> _Your objective_: Please output exactly the lines of the material from the first through the line containing "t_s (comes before", and nothing more.

> _Provided data_:
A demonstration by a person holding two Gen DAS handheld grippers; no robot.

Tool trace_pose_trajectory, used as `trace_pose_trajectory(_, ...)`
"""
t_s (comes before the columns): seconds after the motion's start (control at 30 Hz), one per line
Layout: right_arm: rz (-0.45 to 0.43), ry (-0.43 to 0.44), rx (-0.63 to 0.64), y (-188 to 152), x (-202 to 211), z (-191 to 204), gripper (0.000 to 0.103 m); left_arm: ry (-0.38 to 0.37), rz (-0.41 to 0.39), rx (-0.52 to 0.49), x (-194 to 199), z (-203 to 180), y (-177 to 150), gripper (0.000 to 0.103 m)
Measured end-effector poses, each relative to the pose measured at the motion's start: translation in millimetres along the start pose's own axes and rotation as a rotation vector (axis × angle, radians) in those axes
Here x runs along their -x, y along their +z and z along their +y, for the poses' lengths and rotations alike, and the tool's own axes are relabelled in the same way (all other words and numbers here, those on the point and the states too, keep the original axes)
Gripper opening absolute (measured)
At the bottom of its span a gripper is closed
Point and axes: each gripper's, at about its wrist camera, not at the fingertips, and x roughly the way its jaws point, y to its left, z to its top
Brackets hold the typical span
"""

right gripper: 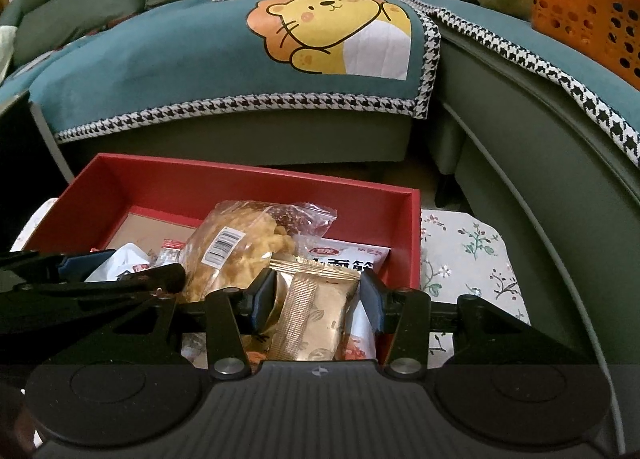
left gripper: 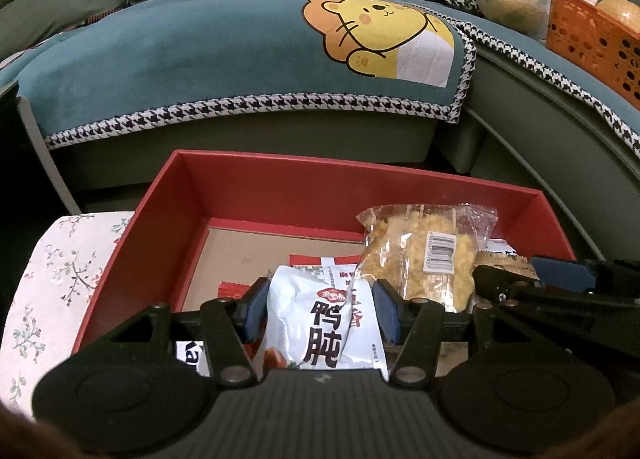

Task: Organize snacks
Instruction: 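Lower white packet and gold foil packet into the red box, then open right gripper to release gold packet while left gripper releases white packet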

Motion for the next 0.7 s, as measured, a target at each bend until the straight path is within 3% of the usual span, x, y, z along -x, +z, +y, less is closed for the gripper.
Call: trace_pose_trajectory(0.7,0.013,-0.011,0.037,-2.4,0.7,7.0,0.057,0.035,0.015,-0.030,7.2,-1.6,-3.4,0.063)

> _Exercise solution_:
A demonstration by a person holding two Gen DAS handheld grippers; no robot.

Tool trace_pose_trajectory, used as `trace_pose_trajectory(_, ...)`
"""
t_s (comes before the columns): seconds after the motion's start (control at 30 Hz), one per line

No further output remains.